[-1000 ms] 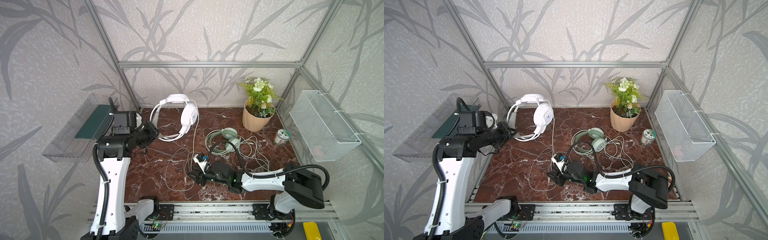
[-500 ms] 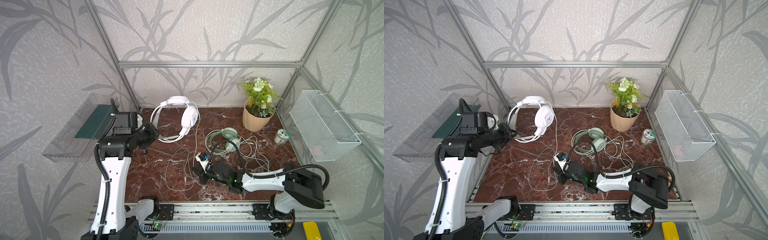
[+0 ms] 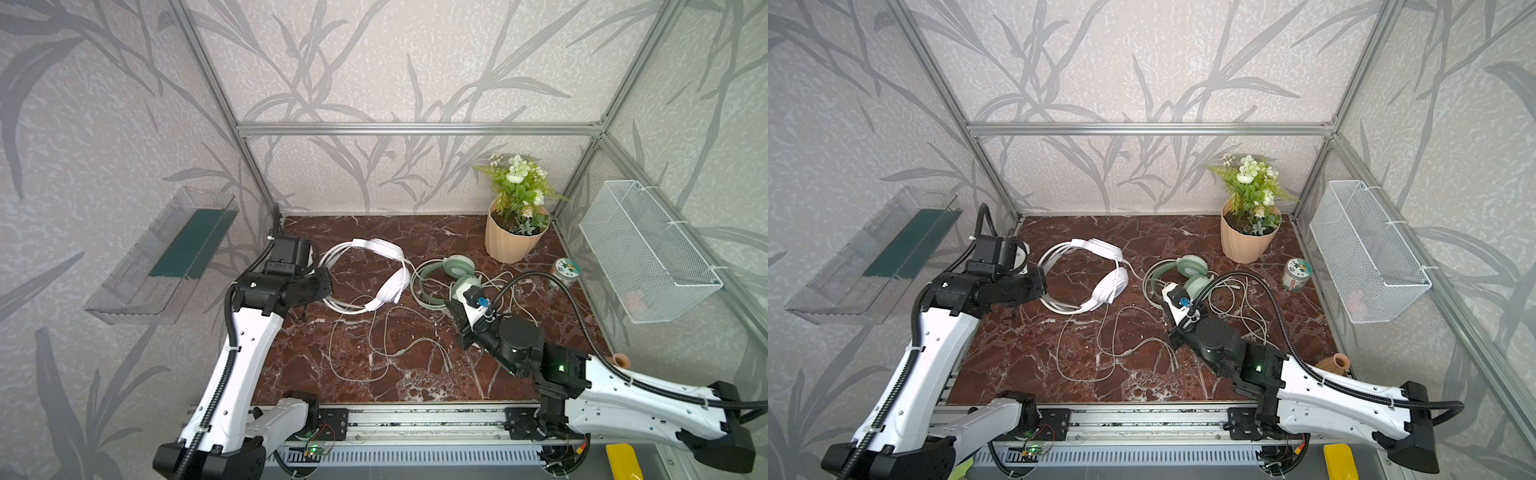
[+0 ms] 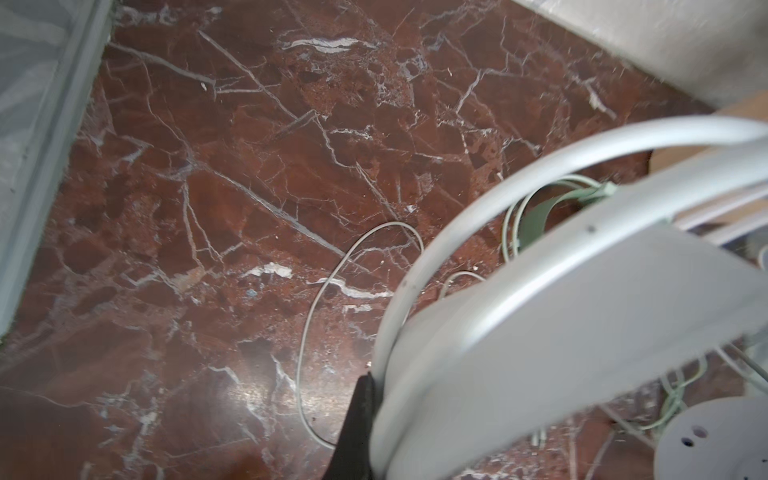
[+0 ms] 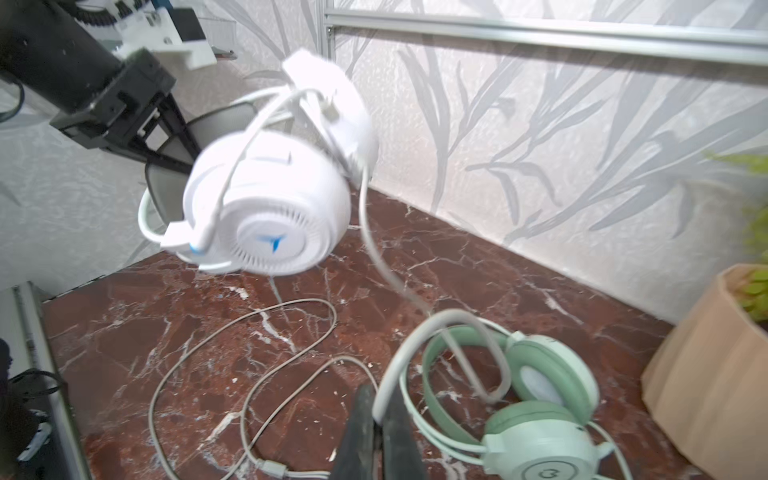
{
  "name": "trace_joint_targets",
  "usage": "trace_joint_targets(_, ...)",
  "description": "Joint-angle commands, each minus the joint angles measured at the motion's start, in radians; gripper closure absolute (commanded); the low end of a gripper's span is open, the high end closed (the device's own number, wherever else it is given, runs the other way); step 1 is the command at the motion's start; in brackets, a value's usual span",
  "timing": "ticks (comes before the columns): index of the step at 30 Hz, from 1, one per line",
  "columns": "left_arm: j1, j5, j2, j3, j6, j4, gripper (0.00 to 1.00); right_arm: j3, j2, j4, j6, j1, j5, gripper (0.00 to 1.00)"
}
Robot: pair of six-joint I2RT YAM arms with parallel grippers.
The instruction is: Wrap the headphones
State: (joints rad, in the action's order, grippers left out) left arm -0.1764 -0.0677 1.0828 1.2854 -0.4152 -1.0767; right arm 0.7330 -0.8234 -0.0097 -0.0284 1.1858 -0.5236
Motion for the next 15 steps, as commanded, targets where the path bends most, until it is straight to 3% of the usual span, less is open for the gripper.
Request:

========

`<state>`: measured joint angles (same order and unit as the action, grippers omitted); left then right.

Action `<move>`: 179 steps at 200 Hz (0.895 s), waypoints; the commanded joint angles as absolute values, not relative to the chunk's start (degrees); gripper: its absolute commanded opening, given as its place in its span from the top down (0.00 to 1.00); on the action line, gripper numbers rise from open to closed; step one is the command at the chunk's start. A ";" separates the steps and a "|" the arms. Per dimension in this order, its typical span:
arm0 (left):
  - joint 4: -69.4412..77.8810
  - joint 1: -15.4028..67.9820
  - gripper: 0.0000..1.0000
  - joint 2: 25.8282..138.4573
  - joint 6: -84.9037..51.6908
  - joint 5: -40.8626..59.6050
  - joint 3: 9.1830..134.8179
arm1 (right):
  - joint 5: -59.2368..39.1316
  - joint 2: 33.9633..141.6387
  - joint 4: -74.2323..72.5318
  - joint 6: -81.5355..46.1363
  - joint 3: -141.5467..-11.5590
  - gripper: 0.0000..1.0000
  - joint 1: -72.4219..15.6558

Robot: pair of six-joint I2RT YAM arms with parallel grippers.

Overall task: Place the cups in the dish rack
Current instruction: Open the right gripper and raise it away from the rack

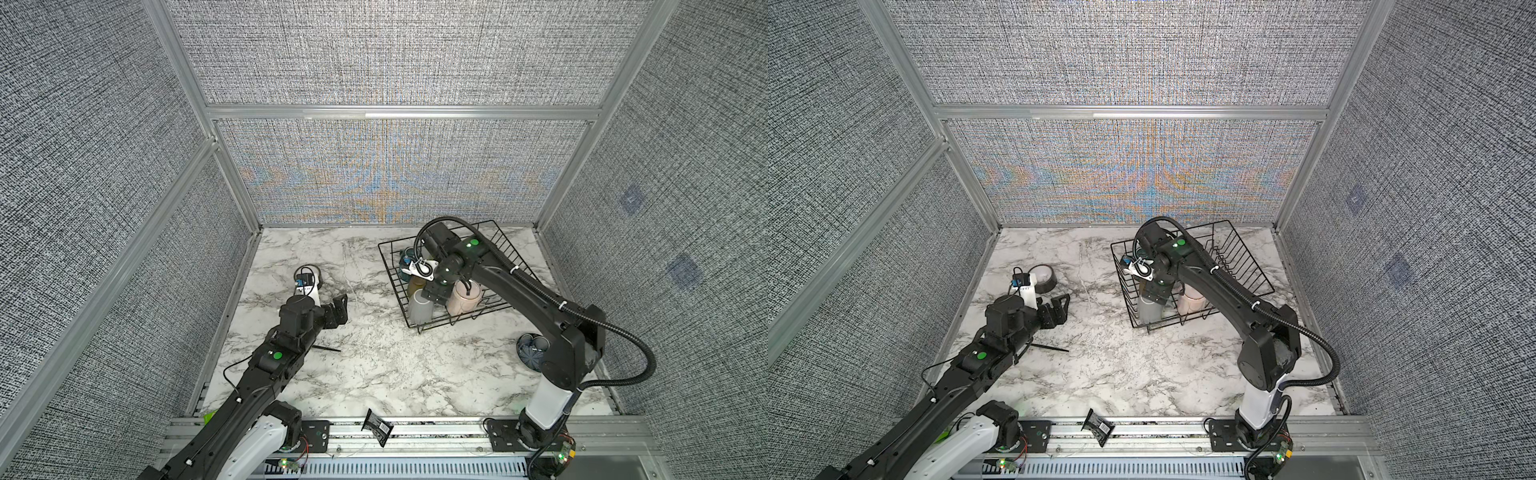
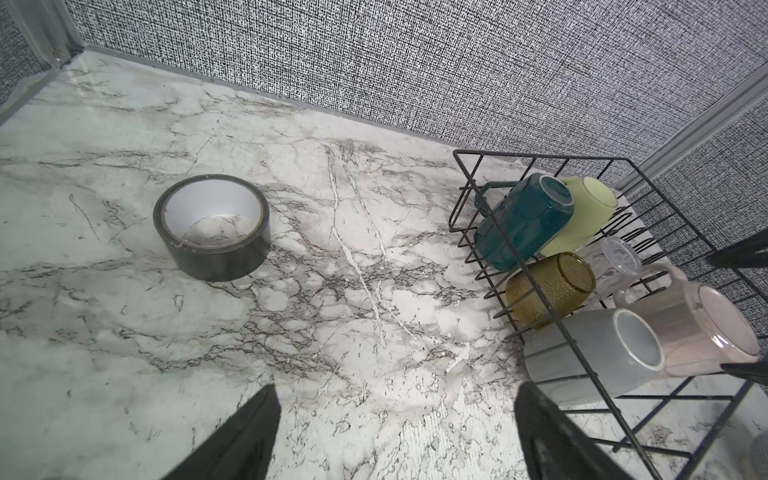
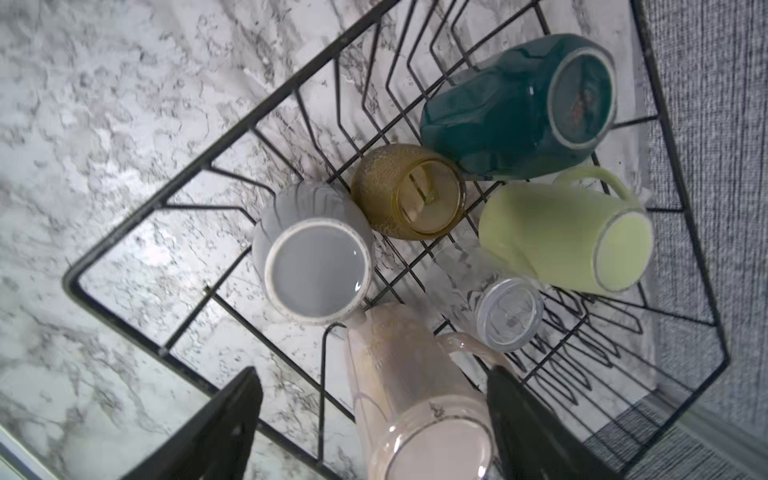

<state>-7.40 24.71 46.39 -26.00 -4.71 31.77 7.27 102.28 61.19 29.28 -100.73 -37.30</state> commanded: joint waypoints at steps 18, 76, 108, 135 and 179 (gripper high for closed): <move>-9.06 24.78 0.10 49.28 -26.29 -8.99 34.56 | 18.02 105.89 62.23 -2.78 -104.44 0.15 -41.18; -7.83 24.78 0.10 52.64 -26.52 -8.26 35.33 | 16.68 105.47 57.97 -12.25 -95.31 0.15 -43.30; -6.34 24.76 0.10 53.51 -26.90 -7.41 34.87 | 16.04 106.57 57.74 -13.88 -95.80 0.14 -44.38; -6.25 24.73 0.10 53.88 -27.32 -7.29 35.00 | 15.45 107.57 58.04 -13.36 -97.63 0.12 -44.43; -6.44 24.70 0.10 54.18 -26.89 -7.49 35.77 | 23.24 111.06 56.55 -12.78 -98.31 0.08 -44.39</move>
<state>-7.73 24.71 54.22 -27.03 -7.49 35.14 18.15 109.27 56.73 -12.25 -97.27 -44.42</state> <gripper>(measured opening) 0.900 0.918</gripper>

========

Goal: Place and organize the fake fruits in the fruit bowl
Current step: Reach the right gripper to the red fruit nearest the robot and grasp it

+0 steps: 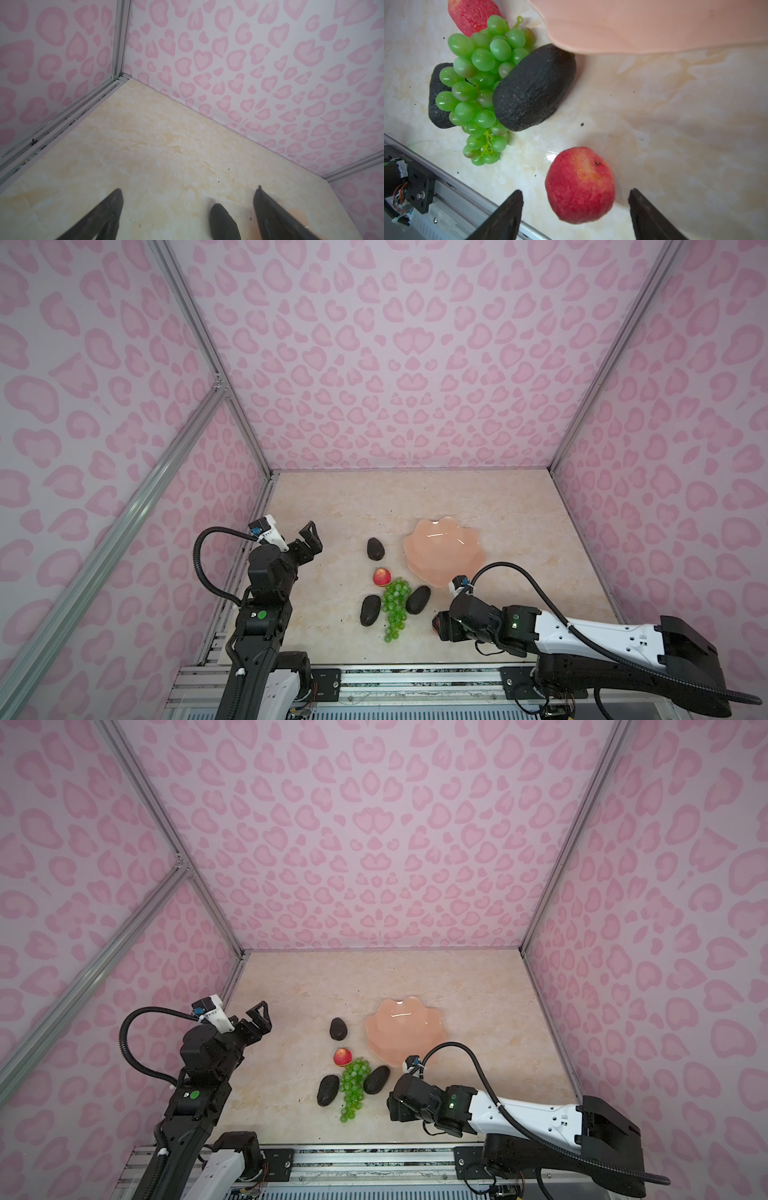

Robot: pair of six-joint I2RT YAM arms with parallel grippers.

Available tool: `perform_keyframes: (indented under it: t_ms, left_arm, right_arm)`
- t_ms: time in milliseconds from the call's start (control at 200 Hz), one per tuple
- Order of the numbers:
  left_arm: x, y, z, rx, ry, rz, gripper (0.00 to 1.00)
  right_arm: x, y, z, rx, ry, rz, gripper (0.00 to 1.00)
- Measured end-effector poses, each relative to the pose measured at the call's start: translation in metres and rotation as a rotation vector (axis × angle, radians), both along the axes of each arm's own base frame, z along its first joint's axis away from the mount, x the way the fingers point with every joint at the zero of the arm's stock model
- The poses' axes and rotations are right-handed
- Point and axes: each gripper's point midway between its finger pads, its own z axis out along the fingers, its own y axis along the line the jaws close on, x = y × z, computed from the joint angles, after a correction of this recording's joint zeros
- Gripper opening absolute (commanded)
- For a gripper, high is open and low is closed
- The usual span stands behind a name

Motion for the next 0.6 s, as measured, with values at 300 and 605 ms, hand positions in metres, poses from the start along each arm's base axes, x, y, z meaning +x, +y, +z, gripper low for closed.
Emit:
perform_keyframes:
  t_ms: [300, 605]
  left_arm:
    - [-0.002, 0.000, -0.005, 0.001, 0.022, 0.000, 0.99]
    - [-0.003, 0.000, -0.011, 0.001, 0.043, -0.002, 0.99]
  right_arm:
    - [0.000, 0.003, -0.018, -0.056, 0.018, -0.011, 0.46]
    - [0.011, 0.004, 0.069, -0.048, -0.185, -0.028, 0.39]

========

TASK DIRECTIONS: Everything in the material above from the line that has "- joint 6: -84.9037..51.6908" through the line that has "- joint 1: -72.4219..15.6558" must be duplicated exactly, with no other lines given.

EXERCISE ANSWER:
  - joint 6: -84.9037..51.6908
  - joint 5: -40.8626..59.6050
  - joint 3: 9.1830..134.8179
arm1 (right):
  - joint 5: -59.2368..39.1316
  - joint 2: 33.9633..141.6387
  - joint 4: -74.2323..72.5318
  - joint 6: -81.5355..46.1363
  - joint 3: -141.5467..-11.5590
  - gripper: 0.0000..1.0000
  - joint 1: -72.4219..15.6558

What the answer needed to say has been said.